My biggest problem is eating at night. I stay up late (darn late night second shift jobs!), usually until 3-4 am, and I'll typically eat around midnight. If I could cut that snack out, it would help. 

I cleaned out the water filter earlier today, and filled up a sports bottle and a gallon milk jug with water and put them in the fridge. I love cold water, and I hate ice. I'm hoping that if it is in plain sight, I'll remember to drink more and more often. 

Another question, I know that white potatoes up your insulin levels, and can cause a crash a few hours later, but what about golden or purple potatoes? I love both of them, even more than white or red skinned varieties. I haven't really done the research yet to see the difference in the starch amounts. I need to do that while I'm thinking about it....hmmm....

Thanks for everyones tips! 

Emily


----------



## Cindy in NY (May 10, 2002)

Hi Emily - good for you for making the decision to lose some weight!! I've been able to lose some weight over the past ten months by eating less of what I shouldn't, more of what I should, and getting more exercise.

I hope you can learn to like salads. I have a big salad almost every night and it really helps to fill me up. Another thing that fills me up is oatmeal in the morning. Could you eat oatmeal or a low cal, no sugar cereal as a late night snack?

Do you need the soda for the caffeine? If so, how about switching to a cup of coffee or tea? Soda is almost all sugar. I drink water almost exclusively. Try putting some lemon in it if it tastes too bland.

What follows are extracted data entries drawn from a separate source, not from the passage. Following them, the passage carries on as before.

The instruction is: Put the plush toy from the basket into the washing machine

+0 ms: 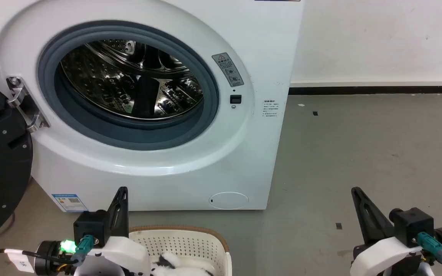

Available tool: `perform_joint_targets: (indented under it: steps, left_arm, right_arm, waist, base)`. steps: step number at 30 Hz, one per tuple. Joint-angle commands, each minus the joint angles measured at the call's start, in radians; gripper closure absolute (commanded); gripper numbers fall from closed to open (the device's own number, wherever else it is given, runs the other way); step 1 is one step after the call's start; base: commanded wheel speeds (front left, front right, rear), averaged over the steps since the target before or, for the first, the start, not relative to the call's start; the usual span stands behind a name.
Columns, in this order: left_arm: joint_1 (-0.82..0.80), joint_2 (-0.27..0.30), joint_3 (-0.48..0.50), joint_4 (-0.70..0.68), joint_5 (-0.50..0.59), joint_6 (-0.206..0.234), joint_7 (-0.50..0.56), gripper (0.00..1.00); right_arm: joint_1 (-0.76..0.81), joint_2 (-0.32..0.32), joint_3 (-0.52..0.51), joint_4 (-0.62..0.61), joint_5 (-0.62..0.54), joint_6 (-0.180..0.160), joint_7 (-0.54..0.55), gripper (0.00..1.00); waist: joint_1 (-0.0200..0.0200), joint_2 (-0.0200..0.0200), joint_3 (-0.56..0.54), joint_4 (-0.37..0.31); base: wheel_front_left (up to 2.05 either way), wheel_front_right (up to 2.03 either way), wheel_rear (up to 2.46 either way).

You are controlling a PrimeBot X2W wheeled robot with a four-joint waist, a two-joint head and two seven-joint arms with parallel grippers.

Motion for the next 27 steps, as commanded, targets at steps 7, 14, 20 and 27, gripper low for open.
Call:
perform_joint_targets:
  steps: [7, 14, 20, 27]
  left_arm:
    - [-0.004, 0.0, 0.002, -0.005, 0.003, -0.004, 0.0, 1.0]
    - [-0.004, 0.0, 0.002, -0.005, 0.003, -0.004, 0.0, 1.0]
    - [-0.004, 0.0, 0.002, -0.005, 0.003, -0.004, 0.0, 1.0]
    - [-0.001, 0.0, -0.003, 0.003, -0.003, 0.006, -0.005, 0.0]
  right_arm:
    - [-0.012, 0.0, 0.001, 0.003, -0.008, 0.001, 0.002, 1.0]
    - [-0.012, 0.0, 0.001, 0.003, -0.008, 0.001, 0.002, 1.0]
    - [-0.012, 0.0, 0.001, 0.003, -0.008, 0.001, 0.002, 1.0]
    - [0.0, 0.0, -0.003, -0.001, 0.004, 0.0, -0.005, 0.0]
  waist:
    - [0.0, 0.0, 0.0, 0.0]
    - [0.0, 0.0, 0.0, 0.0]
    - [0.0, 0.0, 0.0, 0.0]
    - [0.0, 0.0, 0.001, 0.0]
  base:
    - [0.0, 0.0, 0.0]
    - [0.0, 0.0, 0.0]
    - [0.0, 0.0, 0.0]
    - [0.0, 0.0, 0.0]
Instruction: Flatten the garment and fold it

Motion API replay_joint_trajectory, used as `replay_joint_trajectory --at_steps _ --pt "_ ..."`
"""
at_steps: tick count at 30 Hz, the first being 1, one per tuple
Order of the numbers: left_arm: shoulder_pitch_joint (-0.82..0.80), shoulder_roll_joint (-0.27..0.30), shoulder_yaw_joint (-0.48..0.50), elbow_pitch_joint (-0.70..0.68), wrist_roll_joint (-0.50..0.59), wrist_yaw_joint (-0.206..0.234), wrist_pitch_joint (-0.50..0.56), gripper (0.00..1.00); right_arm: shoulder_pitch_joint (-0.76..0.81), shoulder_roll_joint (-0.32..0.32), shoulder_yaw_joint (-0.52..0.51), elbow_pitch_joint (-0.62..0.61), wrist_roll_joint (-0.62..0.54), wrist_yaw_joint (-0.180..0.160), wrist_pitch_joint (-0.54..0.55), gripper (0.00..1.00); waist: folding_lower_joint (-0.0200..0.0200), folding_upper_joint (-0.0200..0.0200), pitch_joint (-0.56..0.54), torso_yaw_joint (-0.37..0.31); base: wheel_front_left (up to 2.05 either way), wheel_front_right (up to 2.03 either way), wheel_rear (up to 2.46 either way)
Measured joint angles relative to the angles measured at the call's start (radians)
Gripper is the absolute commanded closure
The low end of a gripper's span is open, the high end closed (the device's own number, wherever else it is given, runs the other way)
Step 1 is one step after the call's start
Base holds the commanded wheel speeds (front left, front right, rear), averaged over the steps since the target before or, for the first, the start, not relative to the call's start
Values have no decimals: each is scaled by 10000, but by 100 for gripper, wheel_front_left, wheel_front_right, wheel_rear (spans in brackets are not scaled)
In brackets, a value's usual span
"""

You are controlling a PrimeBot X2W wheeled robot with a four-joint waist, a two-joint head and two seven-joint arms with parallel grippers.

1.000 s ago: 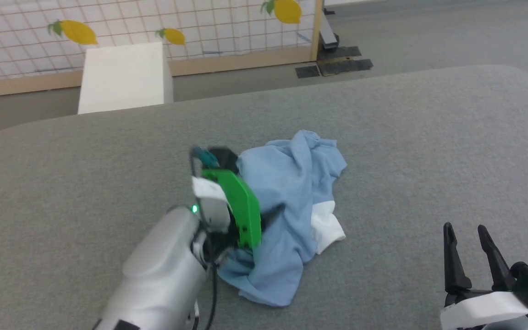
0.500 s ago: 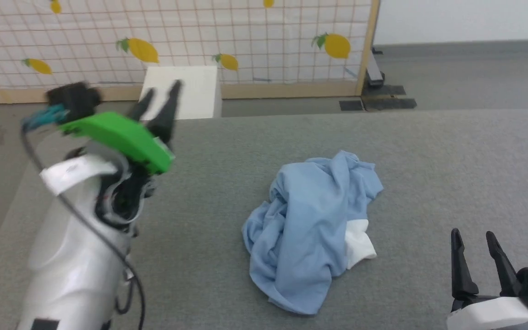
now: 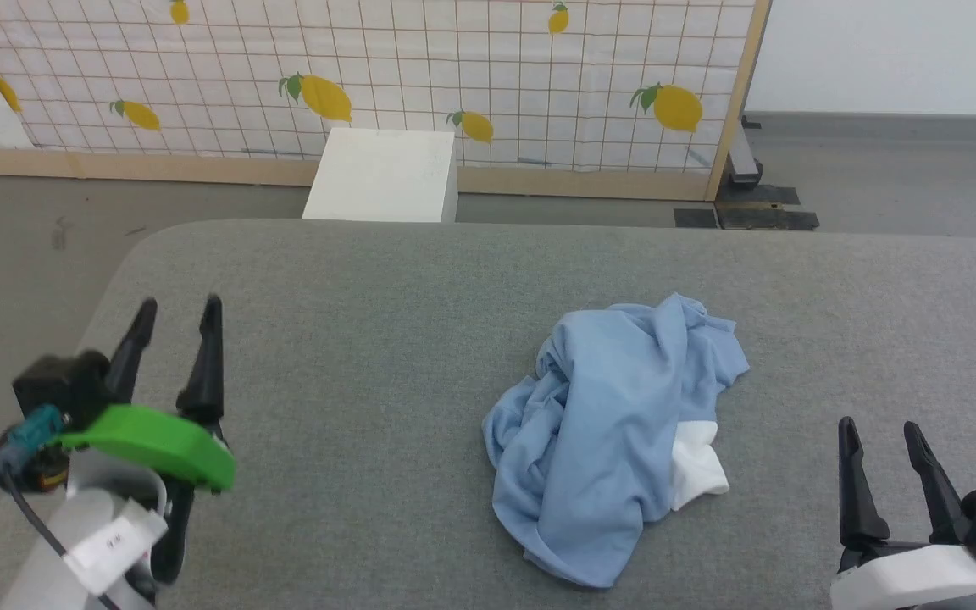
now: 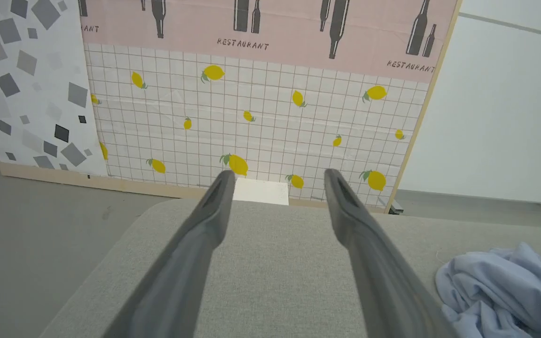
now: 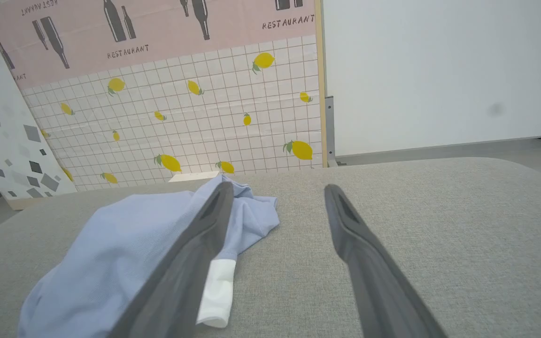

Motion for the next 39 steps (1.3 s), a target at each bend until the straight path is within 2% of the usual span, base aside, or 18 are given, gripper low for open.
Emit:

Can you get out and walk daily? I lost most of my weight initially by walking and not making much of a dietary change. In the warm months, I'll walk the dog a mile in the morning and a mile in the evening. When it's cold (now), I walk a short distance in the morning and try to get in a mile in the afternoon.

Good luck!


----------



## okgoatgal2 (May 28, 2002)

well, the first thing i'd recommend is cutting the high fructose corn syrup out of your diet. it is in almost all breads, even whole wheat. nature's own makes a couple of varieties that do not have hfcs.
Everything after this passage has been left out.